Saudi anxiety about extremism within its borders is nothing new. After initially supporting Al-Qaeda, and turning a blind eye to the activities of various affiliated people and charities within Saudi Arabia, the Saudi government established a harsh crackdown on the group’s activities within its borders post-9/11. This resulted in Al-Qaeda being all but defeated within Saudi Arabia by 2004. Now, there is concern that this could be undone with the impact of fighters returning from Syria and Iraq. This week’s border attack comes after several months of an internal security crackdown. In September last year, Saudi police arrested 88 alleged militants and jailed an imam for glorifying Al-Qaeda and ISIS. Even before it officially joined the operation against ISIS, the kingdom was concerned and embarrassed that Saudi men were estimated to make up the second biggest contingent of foreign fighters in the ranks of the militant group; about 2,500, with the largest group being 3,000 from Tunisia. Fighting abroad has now been criminalised.

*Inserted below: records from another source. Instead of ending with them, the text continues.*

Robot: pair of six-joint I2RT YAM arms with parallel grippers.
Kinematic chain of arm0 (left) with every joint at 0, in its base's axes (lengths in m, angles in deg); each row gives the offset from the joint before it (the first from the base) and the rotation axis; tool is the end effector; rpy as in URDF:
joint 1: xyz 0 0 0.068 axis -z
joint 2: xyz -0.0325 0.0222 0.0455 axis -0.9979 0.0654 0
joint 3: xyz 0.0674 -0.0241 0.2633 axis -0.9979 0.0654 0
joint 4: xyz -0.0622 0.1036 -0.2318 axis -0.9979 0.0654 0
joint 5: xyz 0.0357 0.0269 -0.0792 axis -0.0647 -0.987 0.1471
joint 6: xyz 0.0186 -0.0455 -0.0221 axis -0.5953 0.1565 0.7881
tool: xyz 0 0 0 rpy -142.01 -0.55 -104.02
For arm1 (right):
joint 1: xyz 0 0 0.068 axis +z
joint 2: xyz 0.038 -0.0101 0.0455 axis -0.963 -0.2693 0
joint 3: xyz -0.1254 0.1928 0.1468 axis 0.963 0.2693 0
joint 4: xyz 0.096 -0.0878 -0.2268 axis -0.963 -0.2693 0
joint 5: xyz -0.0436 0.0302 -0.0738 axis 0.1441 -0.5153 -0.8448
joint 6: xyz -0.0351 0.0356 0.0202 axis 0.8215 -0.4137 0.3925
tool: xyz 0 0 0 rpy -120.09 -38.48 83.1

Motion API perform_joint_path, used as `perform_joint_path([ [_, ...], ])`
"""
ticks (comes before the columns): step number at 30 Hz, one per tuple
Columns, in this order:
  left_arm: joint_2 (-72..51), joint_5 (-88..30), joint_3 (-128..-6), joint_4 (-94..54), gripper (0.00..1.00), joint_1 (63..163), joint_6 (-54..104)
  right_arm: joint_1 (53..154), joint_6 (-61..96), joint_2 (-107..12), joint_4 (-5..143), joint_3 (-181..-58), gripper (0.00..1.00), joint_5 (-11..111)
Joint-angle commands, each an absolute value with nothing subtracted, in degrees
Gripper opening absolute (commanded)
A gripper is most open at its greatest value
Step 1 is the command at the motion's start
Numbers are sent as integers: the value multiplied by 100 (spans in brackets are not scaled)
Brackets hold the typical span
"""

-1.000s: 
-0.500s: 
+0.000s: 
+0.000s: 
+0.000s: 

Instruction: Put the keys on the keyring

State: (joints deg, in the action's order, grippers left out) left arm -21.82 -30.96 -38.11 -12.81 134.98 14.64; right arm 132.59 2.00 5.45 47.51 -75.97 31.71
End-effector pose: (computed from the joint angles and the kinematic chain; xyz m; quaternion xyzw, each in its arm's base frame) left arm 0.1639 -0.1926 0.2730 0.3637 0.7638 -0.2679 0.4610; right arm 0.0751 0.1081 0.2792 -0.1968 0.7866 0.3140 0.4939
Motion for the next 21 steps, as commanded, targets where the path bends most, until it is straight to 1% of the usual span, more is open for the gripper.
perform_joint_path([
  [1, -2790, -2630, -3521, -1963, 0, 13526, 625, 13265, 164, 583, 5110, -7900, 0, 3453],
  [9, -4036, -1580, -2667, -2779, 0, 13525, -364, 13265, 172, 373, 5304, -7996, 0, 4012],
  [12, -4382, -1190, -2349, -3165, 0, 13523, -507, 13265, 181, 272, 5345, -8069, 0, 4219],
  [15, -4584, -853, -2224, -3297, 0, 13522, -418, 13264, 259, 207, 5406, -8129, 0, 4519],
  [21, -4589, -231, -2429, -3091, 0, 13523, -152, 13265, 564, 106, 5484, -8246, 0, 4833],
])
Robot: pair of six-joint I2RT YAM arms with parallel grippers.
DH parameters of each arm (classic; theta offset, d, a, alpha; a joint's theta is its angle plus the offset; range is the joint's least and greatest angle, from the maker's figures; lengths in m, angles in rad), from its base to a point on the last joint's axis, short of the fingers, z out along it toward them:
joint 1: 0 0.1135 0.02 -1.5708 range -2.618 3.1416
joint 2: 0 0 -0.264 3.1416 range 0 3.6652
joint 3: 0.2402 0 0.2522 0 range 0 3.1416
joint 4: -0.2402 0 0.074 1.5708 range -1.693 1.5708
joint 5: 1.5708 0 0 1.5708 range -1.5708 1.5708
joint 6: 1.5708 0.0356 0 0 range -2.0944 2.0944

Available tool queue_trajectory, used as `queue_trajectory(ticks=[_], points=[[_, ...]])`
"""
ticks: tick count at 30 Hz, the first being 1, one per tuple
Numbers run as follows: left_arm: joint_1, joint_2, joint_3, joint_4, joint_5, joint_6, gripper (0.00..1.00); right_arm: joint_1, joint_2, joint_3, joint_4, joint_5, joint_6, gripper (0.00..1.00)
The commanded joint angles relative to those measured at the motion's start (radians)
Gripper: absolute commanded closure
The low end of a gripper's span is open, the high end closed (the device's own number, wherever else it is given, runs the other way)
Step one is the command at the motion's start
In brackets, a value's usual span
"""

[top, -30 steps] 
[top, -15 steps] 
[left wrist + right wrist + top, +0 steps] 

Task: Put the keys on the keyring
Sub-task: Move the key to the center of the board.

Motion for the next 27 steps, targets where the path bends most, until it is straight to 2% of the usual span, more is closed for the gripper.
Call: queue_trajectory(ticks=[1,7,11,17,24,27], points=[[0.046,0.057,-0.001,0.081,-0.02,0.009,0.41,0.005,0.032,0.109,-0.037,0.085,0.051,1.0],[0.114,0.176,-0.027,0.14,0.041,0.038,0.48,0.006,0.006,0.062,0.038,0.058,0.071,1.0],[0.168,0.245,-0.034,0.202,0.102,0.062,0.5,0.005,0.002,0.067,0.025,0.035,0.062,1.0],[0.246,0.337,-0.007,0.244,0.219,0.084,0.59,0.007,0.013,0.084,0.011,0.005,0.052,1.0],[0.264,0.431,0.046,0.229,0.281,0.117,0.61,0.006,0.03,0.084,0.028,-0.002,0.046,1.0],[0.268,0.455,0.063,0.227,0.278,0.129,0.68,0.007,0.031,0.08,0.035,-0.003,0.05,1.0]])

Of course, this eagerness to avoid terror attacks at home, which is shared around the region and by Saudi Arabia’s western allies, is only part of the picture. Perhaps contradictorily, the country is blamed widely for the rise of ISIS. Since the start of the Syrian civil war in 2011, the government in Riyadh has been funding Islamist groups fighting to overthrow President Bashar Al-Assad. It was these groups that gave birth to ISIS.

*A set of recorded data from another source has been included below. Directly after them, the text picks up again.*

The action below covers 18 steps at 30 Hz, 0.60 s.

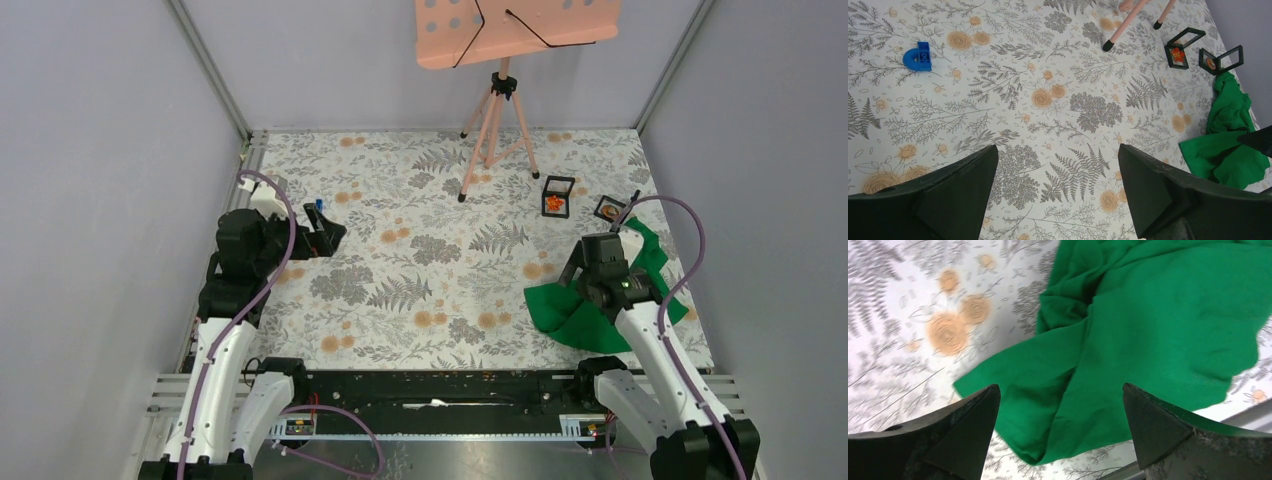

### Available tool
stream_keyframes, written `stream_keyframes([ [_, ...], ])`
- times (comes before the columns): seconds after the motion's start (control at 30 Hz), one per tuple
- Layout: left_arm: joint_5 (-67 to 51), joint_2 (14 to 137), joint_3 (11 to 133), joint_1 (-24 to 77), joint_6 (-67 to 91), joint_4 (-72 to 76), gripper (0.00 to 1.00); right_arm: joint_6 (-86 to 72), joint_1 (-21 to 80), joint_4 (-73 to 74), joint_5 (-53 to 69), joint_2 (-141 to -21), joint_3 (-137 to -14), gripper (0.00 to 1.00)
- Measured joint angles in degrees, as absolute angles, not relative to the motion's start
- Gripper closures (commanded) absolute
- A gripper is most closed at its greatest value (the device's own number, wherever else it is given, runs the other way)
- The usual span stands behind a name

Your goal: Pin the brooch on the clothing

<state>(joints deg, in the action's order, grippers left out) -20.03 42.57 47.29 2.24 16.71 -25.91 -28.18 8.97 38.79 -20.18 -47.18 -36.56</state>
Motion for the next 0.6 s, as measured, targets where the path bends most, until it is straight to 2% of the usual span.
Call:
stream_keyframes([
  [0.23, -20.2, 42.3, 47.2, 2.2, 16.7, -26.0, 0.01, -30.1, 6.9, 37.3, -26.9, -54.6, -36.6, 0.01],
  [0.33, -20.2, 42.2, 47.2, 2.3, 16.7, -26.0, 0.01, -30.0, 2.5, 35.6, -26.0, -57.1, -36.6, 0.06],
  [0.4, -20.3, 42.1, 47.2, 2.3, 16.7, -26.0, 0.01, -30.0, 0.2, 34.0, -24.8, -58.4, -36.6, 0.12],
  [0.43, -20.3, 42.0, 47.2, 2.3, 16.7, -26.0, 0.01, -30.0, -0.4, 33.5, -24.0, -59.0, -36.6, 0.22],
  [0.47, -20.4, 42.0, 47.2, 2.4, 16.7, -26.0, 0.01, -30.0, -0.8, 32.9, -23.2, -59.8, -36.6, 0.36],
  [0.53, -20.4, 42.0, 47.2, 2.4, 16.7, -26.0, 0.01, -29.6, -1.1, 32.1, -21.3, -61.7, -36.6, 0.78],
  [0.57, -20.4, 42.0, 47.2, 2.5, 16.7, -26.0, 0.01, -29.7, -1.1, 32.0, -20.3, -62.6, -36.6, 0.94],
  [0.6, -20.4, 42.0, 47.2, 2.5, 16.7, -26.0, 0.01, -29.2, -1.2, 32.0, -19.3, -63.0, -36.6, 1.00],
])
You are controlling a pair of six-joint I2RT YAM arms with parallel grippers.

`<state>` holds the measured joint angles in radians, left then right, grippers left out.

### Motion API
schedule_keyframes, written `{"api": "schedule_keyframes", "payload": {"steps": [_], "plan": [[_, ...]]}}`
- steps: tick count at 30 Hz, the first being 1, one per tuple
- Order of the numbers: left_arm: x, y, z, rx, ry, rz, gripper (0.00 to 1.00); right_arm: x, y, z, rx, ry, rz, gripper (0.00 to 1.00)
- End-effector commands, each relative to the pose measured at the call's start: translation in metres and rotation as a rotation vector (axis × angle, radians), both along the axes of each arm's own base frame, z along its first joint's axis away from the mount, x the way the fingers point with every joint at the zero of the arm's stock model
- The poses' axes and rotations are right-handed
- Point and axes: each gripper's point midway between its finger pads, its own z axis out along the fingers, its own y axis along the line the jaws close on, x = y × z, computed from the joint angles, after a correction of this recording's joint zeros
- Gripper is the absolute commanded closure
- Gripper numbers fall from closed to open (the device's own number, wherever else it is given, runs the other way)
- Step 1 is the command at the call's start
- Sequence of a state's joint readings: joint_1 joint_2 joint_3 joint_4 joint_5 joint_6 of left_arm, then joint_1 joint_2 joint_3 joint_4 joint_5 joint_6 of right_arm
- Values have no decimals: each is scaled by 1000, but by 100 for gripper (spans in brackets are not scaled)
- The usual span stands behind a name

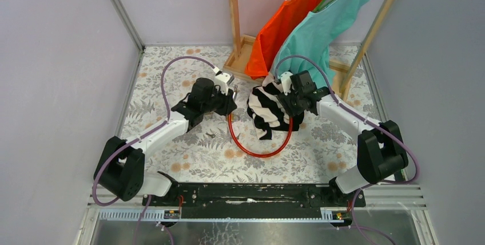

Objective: Lock with the key
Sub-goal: Lock the lock.

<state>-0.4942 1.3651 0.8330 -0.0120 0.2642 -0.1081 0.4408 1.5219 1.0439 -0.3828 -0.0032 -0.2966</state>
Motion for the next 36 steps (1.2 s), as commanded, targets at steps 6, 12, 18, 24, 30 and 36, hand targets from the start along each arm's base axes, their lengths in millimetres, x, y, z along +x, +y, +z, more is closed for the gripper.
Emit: {"api": "schedule_keyframes", "payload": {"steps": [6, 12, 18, 24, 30, 36], "plan": [[10, -5, 30, -48, -91, 1, 100, -14, 5, -35, 50, 98, -97, 55], [8, -6, 29, -51, -87, -11, 100, -7, 7, -42, 50, 98, -106, 61], [7, -6, 29, -50, -90, -17, 100, -2, 9, -42, 44, 104, -108, 72], [7, -7, 28, -50, -91, -26, 100, -6, 2, -20, 43, 50, -109, 80], [6, -9, 31, -56, -97, -44, 100, -19, -7, 0, 45, 1, -82, 87], [0, -17, 36, -83, -99, -97, 100, -32, -7, 12, 72, -37, -17, 90]]}}
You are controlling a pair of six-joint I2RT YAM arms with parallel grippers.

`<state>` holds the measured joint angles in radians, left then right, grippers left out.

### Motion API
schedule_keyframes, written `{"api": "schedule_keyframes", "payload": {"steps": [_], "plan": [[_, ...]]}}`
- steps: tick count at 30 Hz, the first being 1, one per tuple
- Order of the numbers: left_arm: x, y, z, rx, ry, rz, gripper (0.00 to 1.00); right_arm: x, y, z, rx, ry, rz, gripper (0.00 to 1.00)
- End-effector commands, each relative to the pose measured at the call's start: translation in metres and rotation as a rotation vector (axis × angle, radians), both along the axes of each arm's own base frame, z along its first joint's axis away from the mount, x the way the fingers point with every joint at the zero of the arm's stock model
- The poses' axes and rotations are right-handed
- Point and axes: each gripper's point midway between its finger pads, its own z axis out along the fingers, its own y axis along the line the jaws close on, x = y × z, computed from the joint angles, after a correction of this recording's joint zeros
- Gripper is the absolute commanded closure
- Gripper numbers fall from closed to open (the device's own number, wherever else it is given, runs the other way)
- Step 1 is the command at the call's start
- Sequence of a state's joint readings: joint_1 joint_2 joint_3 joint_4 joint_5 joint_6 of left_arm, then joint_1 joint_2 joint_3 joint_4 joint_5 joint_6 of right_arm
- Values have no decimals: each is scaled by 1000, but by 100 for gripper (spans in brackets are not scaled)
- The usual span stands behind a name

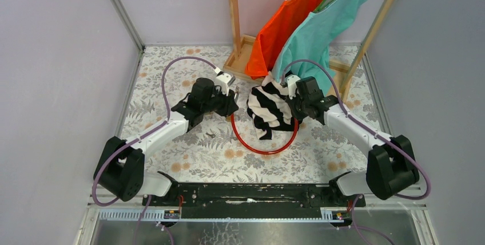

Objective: Lock with the key
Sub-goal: Lock the lock.

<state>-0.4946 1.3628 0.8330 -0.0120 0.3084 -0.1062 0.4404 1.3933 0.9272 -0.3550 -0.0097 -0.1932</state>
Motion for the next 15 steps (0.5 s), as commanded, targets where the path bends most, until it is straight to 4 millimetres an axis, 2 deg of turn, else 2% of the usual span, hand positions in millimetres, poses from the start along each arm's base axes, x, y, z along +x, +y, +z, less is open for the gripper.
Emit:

Saudi Arabia has a long and complicated relationship with Sunni terrorist groups. On the one hand, the kingdom, which denies outright that it funds terrorism, is engaged in a regional cold war with Iran, a Shia state, and as such seeks to strengthen opposition to Shia leaders in the Middle East. As Sir Richard Dearlove, the former head of MI6 has said, Saudi Arabia is “deeply attracted to any militancy which can effectively challenge Shiadom.” The country practices and is run according to Wahabbism, an extreme interpretation of Islam that many Sunni militant groups also follow. On the other hand, Riyadh’s rulers feel personally threatened by the ascendancy of groups such as Al-Qaeda in the early 2000s, or ISIS today. This is because they fear that these groups might seek to replace the Saud family with even more extreme Wahabbi leaders. Saudi Arabia is home to Islam’s two holiest sites in Makkah and Madinah and as such is always a potential target for fundamentalist groups, which might seek to take over the cities. ISIS propaganda, for instance, vows “to liberate the ‘Land of the Two Holy Mosques’.”

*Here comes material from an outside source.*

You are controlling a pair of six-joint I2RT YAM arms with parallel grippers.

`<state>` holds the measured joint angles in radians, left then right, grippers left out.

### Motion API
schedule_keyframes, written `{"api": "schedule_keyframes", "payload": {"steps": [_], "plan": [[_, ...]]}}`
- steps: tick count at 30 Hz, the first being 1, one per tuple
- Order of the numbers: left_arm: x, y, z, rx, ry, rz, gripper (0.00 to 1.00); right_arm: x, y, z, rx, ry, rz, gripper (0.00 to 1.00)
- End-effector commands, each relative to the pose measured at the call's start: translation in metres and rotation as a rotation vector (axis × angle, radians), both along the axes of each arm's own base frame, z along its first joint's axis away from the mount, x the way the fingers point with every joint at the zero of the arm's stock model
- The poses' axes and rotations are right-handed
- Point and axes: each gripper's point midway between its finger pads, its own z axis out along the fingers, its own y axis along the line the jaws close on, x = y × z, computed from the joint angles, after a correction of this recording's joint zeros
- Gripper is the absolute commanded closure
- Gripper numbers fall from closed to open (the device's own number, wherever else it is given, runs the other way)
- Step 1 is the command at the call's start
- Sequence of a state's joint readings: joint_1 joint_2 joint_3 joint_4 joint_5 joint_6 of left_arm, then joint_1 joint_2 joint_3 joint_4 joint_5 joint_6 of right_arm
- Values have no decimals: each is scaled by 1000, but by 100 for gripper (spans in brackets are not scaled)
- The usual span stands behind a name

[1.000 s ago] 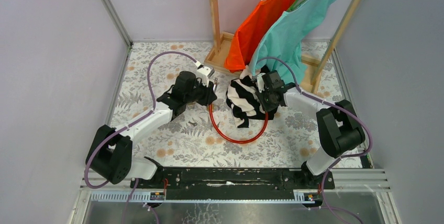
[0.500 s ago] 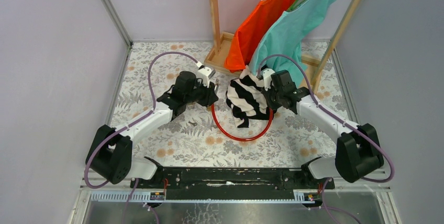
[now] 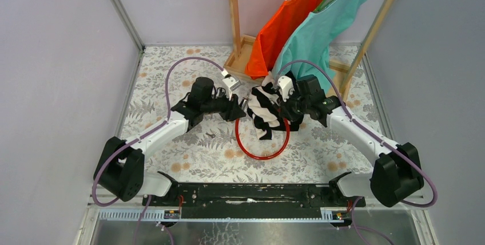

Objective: Lock with the key
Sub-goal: Lock the lock.

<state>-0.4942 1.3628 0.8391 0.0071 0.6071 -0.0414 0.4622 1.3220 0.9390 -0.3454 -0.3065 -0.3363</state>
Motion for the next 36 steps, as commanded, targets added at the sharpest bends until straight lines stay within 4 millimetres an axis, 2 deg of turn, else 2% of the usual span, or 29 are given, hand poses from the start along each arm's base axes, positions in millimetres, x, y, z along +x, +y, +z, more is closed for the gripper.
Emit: {"api": "schedule_keyframes", "payload": {"steps": [1, 9, 14, 17, 31, 36], "plan": [[-4, -12, 37, -97, -154, -118, 100, -8, 42, 53, 127, -158, 225, 100], [-18, -17, 44, -133, -158, -202, 100, -40, 65, 65, 158, -170, 382, 100], [-23, -19, 43, -148, -133, -229, 100, -47, 75, 68, 160, -166, 421, 100], [-20, -19, 41, -142, -130, -209, 100, -50, 81, 68, 158, -151, 441, 100], [-18, -18, 36, -132, -120, -194, 100, -44, 90, 54, 117, -112, 436, 100], [-17, -17, 35, -126, -125, -190, 100, -44, 93, 57, 119, -112, 435, 100]]}}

As a strictly controlled police state with a wealthy state apparatus and an all-powerful monarchy, Saudi Arabia is far better equipped to tackle the internal terrorist threat than most of its neighbours are. However, the root problem will not disappear until Riyadh stops funding, encouraging and nurturing militant groups overseas whenever it suits Saudi interests to do so.